= ASP.NET Web Matrix =

ASP.NET Web Matrix, whose name was the inspiration for WebMatrix, was released in 2003 and later discontinued by Microsoft in favor of Web Developer Express, a free version of Visual Studio's web development functionality; Visual Studio is Microsoft's flagship IDE for all aspects of Visual Basic and C# coding, including ASP.NET development.

What had changed by 2010 was the existence of a number of open source projects offering PHP and ASP.NET site templates and Content Management Systems that could be used by non-programmers to build and maintain rich web applications. Microsoft WebMatrix provided a development environment to help facilitate these emerging styles of website creation.

==History==
===ASP.NET Web Matrix (2003)===
The original ASP.NET Web Matrix was a free tool released by Microsoft for the rapid development of web applications intending to run on Microsoft servers supporting ASP.NET server-side technologies. It was a managed application written in C#, Microsoft's principal programming language.

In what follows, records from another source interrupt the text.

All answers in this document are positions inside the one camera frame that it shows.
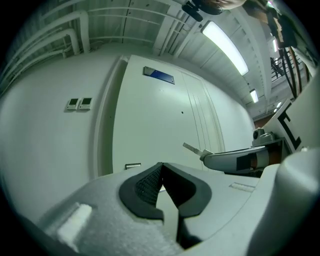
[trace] wall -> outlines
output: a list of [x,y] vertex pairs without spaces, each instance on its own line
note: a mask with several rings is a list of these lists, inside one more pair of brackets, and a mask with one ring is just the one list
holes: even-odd
[[254,122],[254,127],[255,128],[262,128],[266,123],[269,122],[269,120],[274,116],[274,114],[271,114],[265,118],[259,119]]
[[205,81],[218,116],[225,151],[247,149],[252,146],[254,122],[247,110],[218,87]]
[[[49,61],[27,71],[0,99],[1,178],[18,212],[37,222],[45,211],[94,177],[94,126],[113,66],[121,54],[153,58],[151,52],[150,48],[111,44],[89,54]],[[249,146],[251,121],[240,99],[227,94],[221,83],[220,89],[214,86],[214,77],[200,68],[182,60],[176,65],[203,74],[210,82],[206,86],[225,150]],[[92,110],[65,112],[73,97],[93,97]]]

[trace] black cable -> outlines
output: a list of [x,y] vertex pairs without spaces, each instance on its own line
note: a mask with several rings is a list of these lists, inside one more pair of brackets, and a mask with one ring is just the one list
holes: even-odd
[[288,74],[287,74],[287,71],[286,71],[286,63],[285,63],[285,58],[284,58],[284,55],[283,55],[283,54],[282,54],[282,56],[281,56],[281,60],[282,60],[282,67],[283,67],[283,70],[284,70],[285,78],[286,78],[286,80],[288,81],[288,84],[289,84],[289,87],[290,87],[290,89],[291,89],[291,92],[292,92],[293,97],[296,99],[297,96],[296,96],[296,94],[295,94],[295,92],[294,92],[294,90],[293,90],[293,87],[292,87],[292,85],[291,85],[291,82],[290,82],[290,80],[289,80],[289,77],[288,77]]
[[289,51],[290,51],[290,54],[292,56],[294,67],[296,69],[296,76],[298,77],[298,86],[299,86],[299,94],[300,94],[302,92],[302,83],[301,83],[301,75],[300,75],[300,70],[299,70],[299,64],[298,64],[298,61],[297,61],[296,54],[295,54],[294,50],[292,49],[292,47],[289,47]]
[[304,66],[304,72],[305,72],[305,77],[306,77],[306,82],[309,83],[310,81],[310,74],[309,74],[309,69],[305,63],[303,63]]
[[295,74],[294,74],[294,71],[292,69],[292,66],[291,66],[291,61],[289,59],[289,56],[288,56],[288,53],[287,53],[287,50],[286,48],[283,49],[283,55],[284,55],[284,58],[285,58],[285,61],[288,65],[288,69],[289,69],[289,72],[290,72],[290,76],[291,76],[291,81],[292,81],[292,89],[294,91],[294,98],[296,99],[297,98],[297,85],[296,85],[296,79],[295,79]]
[[125,30],[126,30],[126,23],[127,23],[128,13],[129,13],[129,9],[126,10],[126,15],[125,15],[125,20],[124,20],[124,26],[123,26],[123,33],[122,33],[122,36],[123,36],[123,37],[125,36]]

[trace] white panel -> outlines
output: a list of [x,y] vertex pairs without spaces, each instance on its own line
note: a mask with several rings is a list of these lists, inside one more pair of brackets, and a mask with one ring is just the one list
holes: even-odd
[[[174,76],[175,84],[143,75],[144,66]],[[131,56],[115,113],[113,172],[124,170],[125,164],[157,162],[201,169],[199,156],[184,148],[184,142],[200,146],[181,72],[158,61]]]
[[213,84],[204,83],[218,116],[225,151],[250,148],[254,123],[246,109]]
[[[168,11],[166,12],[168,15],[175,17],[179,12],[179,8],[170,6]],[[170,17],[164,17],[161,26],[158,30],[158,34],[156,36],[155,42],[153,44],[153,54],[159,55],[161,48],[166,40],[167,34],[169,32],[170,27],[173,25],[174,20]]]
[[200,128],[204,138],[205,149],[213,152],[219,152],[217,130],[212,117],[209,102],[207,100],[203,80],[190,73],[182,73],[185,85],[188,90],[190,100],[193,98],[196,102],[196,110],[200,119]]
[[201,177],[210,185],[212,196],[200,217],[187,218],[185,225],[192,234],[196,234],[199,239],[205,241],[230,222],[251,196],[252,192],[239,190],[231,185],[236,182],[243,187],[249,186],[254,189],[259,178],[221,175],[221,171],[201,174],[199,178]]
[[[195,122],[195,126],[196,126],[196,132],[198,135],[198,140],[199,140],[199,149],[200,150],[204,150],[206,149],[206,142],[208,144],[208,138],[205,137],[204,132],[203,132],[203,127],[202,127],[202,122],[201,122],[201,115],[199,113],[199,103],[198,103],[198,97],[196,93],[193,93],[192,91],[188,90],[188,97],[190,100],[190,104],[192,107],[192,114],[194,117],[194,122]],[[201,167],[202,170],[208,170],[208,168],[206,168],[204,166],[204,164],[201,162]]]
[[193,246],[185,250],[183,256],[248,255],[252,236],[268,205],[278,167],[277,164],[268,166],[256,185],[256,189],[236,215],[209,239],[203,241],[201,246]]
[[199,47],[203,45],[204,42],[205,41],[201,35],[193,35],[183,48],[179,57],[184,59],[192,59],[192,57],[199,51]]
[[202,35],[203,40],[205,41],[202,49],[197,52],[193,57],[193,62],[198,65],[200,68],[218,51],[218,47],[209,40],[206,36]]

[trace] fluorescent light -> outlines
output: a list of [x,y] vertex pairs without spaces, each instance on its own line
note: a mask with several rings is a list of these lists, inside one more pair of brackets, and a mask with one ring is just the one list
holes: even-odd
[[251,94],[251,97],[252,97],[254,103],[259,101],[256,90],[251,90],[250,94]]
[[202,29],[202,33],[224,52],[241,76],[249,72],[248,66],[237,47],[217,24],[213,21],[208,22]]
[[274,52],[278,50],[276,39],[273,39],[273,48],[274,48]]
[[272,2],[268,1],[267,5],[271,8],[274,8],[274,5],[272,4]]

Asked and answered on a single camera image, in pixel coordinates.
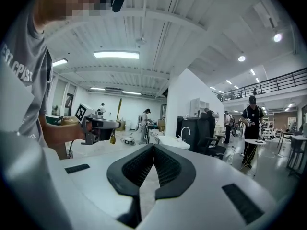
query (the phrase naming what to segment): white faucet
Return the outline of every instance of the white faucet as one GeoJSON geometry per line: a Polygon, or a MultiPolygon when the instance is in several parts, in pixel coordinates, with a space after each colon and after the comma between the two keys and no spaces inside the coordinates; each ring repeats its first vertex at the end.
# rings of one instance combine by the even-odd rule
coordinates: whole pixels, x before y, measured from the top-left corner
{"type": "Polygon", "coordinates": [[[191,131],[190,131],[190,128],[189,127],[183,127],[182,130],[181,130],[181,136],[179,136],[179,141],[182,141],[182,131],[187,128],[189,130],[189,136],[191,135],[191,131]]]}

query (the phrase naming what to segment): round ceiling light
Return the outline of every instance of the round ceiling light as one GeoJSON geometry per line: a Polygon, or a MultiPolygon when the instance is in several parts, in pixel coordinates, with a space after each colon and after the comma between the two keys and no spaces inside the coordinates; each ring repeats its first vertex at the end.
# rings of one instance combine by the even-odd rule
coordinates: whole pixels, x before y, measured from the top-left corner
{"type": "Polygon", "coordinates": [[[283,38],[283,37],[282,37],[281,34],[276,34],[276,35],[274,36],[274,41],[275,41],[275,42],[279,42],[282,38],[283,38]]]}
{"type": "Polygon", "coordinates": [[[245,60],[245,56],[240,56],[239,58],[238,58],[238,61],[240,61],[240,62],[242,62],[242,61],[244,61],[245,60]]]}

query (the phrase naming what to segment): black slot
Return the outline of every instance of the black slot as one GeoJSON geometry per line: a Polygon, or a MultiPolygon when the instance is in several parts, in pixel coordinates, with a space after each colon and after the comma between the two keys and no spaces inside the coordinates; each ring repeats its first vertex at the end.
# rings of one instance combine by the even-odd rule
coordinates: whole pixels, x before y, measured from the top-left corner
{"type": "Polygon", "coordinates": [[[70,173],[75,173],[75,172],[78,172],[78,171],[88,169],[89,167],[90,166],[88,164],[84,163],[84,164],[80,164],[80,165],[77,165],[77,166],[65,168],[65,170],[66,170],[67,174],[70,174],[70,173]]]}
{"type": "Polygon", "coordinates": [[[222,186],[222,189],[235,205],[246,224],[252,223],[263,215],[263,211],[260,210],[253,201],[235,184],[222,186]]]}

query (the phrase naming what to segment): railing
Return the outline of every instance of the railing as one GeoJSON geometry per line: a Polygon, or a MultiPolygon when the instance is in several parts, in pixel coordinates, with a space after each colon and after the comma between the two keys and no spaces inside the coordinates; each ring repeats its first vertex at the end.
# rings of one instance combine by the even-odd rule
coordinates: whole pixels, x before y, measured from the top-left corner
{"type": "Polygon", "coordinates": [[[251,95],[258,95],[288,89],[291,87],[307,84],[307,68],[284,74],[277,78],[265,80],[256,84],[251,84],[237,90],[227,91],[223,94],[217,94],[217,98],[223,101],[230,101],[250,97],[251,95]]]}

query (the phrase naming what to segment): black cap
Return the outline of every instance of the black cap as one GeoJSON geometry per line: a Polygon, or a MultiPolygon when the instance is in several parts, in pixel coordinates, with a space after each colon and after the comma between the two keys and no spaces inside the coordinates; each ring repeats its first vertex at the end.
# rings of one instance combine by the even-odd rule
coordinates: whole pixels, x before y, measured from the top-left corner
{"type": "Polygon", "coordinates": [[[249,98],[249,103],[250,104],[256,104],[256,97],[254,95],[252,95],[250,98],[249,98]]]}

ASP.NET Web Matrix grew out of a pet project started by Nikhil Kothari. Originally conceived as a test bed for working with ASP.NET controls in a designer environment, the ASP.NET team saw a number of benefits for a tool of this type, including the creation of an Integrated Development Environment that could act as a lightweight alternative to Visual Studio. The project was developed into a product (originally code-named "Saturn") that was released in the summer of 2002 as a free download on the www.asp.net Web site, without official support (only community support) and with only word-of-mouth marketing. The original release supported only Microsoft SQL Server, which was bundled with Web Matrix in the form of MSDE, a desktop version of the database engine. A subsequent release of Web Matrix ("Web Matrix Reloaded") in June 2003 included support for Microsoft Access .mdb files, which simplified deployment.

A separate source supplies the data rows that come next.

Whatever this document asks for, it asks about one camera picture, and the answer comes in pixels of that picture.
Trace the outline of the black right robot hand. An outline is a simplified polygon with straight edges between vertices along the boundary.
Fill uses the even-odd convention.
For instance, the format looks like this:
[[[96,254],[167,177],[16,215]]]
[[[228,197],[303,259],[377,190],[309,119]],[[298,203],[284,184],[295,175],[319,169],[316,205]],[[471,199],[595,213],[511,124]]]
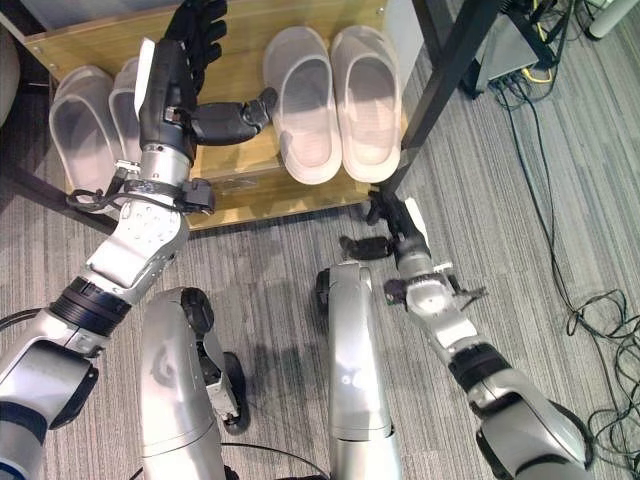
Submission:
[[[370,191],[369,200],[370,210],[366,222],[374,225],[384,220],[390,237],[375,236],[355,240],[343,235],[339,238],[339,245],[348,258],[373,261],[393,255],[399,262],[410,253],[424,253],[431,257],[426,237],[416,226],[404,201],[395,193],[386,191]]]

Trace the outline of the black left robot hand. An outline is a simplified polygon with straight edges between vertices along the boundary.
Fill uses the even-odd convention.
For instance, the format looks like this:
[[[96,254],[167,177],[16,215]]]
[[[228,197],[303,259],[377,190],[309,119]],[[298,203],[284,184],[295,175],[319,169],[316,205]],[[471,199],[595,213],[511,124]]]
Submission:
[[[139,143],[166,145],[191,157],[198,145],[244,143],[270,123],[278,94],[265,88],[247,102],[199,104],[207,67],[222,56],[225,1],[184,1],[155,44],[139,110]]]

Web Matrix included a number of features that made it an appealing alternative to Visual Studio 2003. It was a comparatively small download, fast and easy to install, and it was specific to Web applications. This set it apart from Visual Studio, avoiding many of the complexities required to support different tools, languages, and development environments in Visual Studio. It used a folder-based model, rather than the project model used in Visual Studio, and did not require design-time compilation into a single deployable .dll. Instead, developers could deploy the source code for their ASP.NET pages and rely on ASP.NET to dynamically compile the pages on first request.

ASP.NET Web Matrix included a small Web-server tool ("Cassini") that ran on the local computer, enabling the developer to test ASP.NET Web pages without requiring Internet Information Services. This feature made it appealing to developers who could not run IIS due to corporate policy or because they did not have a version of Microsoft Windows that supported IIS. It also included FTP support, rather than requiring FrontPage Server Extensions (FPSE). This feature made it a practical development tool for hobbyists and students who could develop and test on their own computer, and then deploy their files to a hosted server. Best of all, it was free.

Many of these features were incorporated into Visual Studio 2005, and the Web Matrix style of web application development became the default. The success of the Web Matrix project, both in terms of features and in the appeal to the community of a free IDE with a limited feature set, persuaded the Microsoft Visual Studio team to release Visual Studio Express Editions 2005 - incorporating a slimmed-down Visual Web Developer for web development, and similar Express versions of Visual Basic, C#, and SQL Server.

===Visual Studio Express Editions===
While ASP.NET Web Matrix provided a number of innovations, it lacked important features required by professional web developers, such as IntelliSense, integration with the debugger, an integrated compiler for developing class libraries and support for the ASP.NET code-behind page model. When the innovations made by ASP.NET Web Matrix made their way into the Visual Studio product line, and in particular the free, slimmed-down although fully functional Visual Web Developer 2005, there was no further need for ASP.NET Web Matrix.

With new versions of Visual Studio released in 2008 and 2010, Microsoft continued its policy of making available to student and freelance programmers and web developers a free, slimmed-down version of Visual Studio called Visual Studio Express Editions, and in particular Visual Web Developer Express Edition.